Si, pour l’époque, son travail semble osé et éminemment contemporain, il n’en reste pas moins classique. Comme l’explique l’artiste, il se place dans une tradition de représentation de ce pont dans l’art, comme l’a peint Renoir en 1872 et les autres artistes avant lui, mais avec des moyens actuels qui lui sont propres. Pourtant la toile est bel et bien présente, le tissu, les plis, le drapé et les jeux d’ombre et de lumière qui en résultent trouvent aussi une forte résonnance dans l’histoire de l’art. "À toutes les époques, l’utilisation des étoffes et de tissages a fasciné les artistes. Des époques les plus reculées à nos jours, la structure des tissus […] a joué un rôle important dans la peinture, la fresque, le relief et la sculpture en bois, en pierre ou en bronze. [..]. Le tissu - tout comme les vêtements et la peau – est une chose délicate. Il exprime la qualité unique de la fugacité", comme l’explique justement Christo. Le tissu agit comme une seconde peau, un habit qui uniformise la construction initiale pour révéler ses lignes, sa structure et son architecture. L’emballage provoque une métamorphose, il cache tout en dévoilant une dimension nouvelle du monument. L’œuvre n’existe que dans un contexte global, celui de la rue, celui de l’espace qu’elle investit et celui de l’environnement qui l’entoure. Pendant deux semaines elle transforme le regard du public, les incite au questionnement, au dialogue et les pousse à porter une nouvelle attention à ce qui les entoure.

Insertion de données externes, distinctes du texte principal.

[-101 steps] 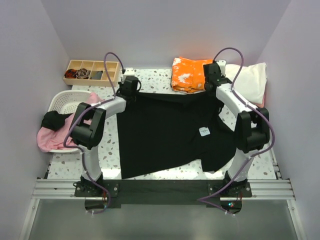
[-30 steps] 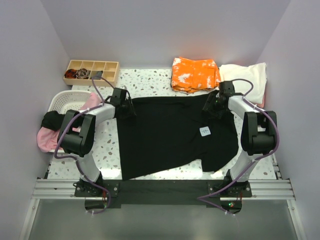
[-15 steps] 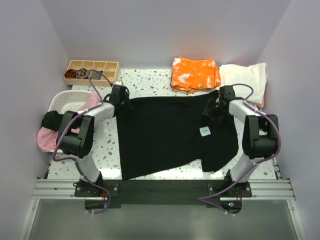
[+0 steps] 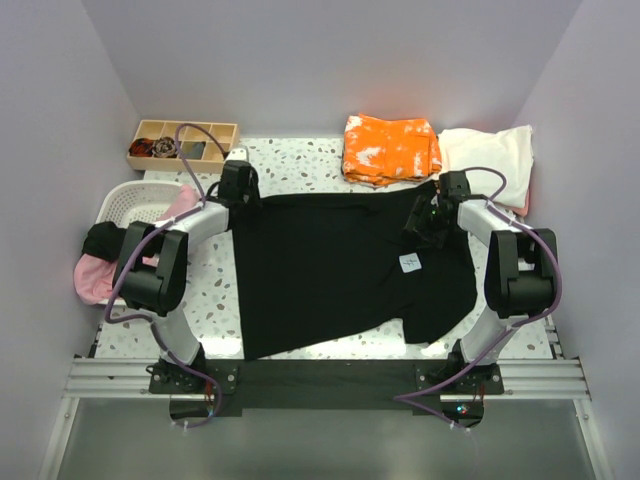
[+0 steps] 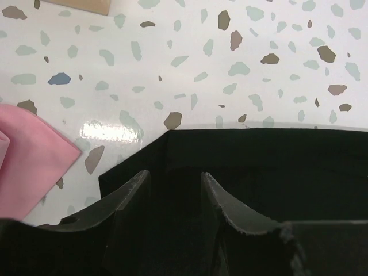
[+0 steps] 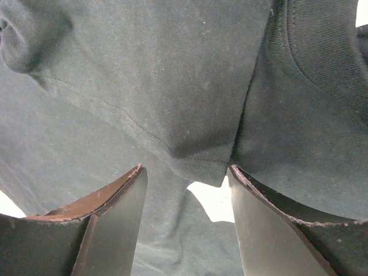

Le 31 mai dernier, Christo s’est éteint à New-York, 10 années après Jeanne-Claude. Il travaillait sur un projet qu’il avait imaginé bien avant celui du pont neuf : l’emballage de L’Arc de triomphe à Paris. En parallèle va s’ouvrir l’exposition Christo et Jeanne Claude au Centre Pompidou le 1er Juillet. Elle retrace les années parisiennes du couple de 1958 à 1964. Malgré la disparition soudaine de l’artiste, le projet d’envergure d’empaquetage de l’Arc de triomphe devrait voir le jour à l’automne 2021.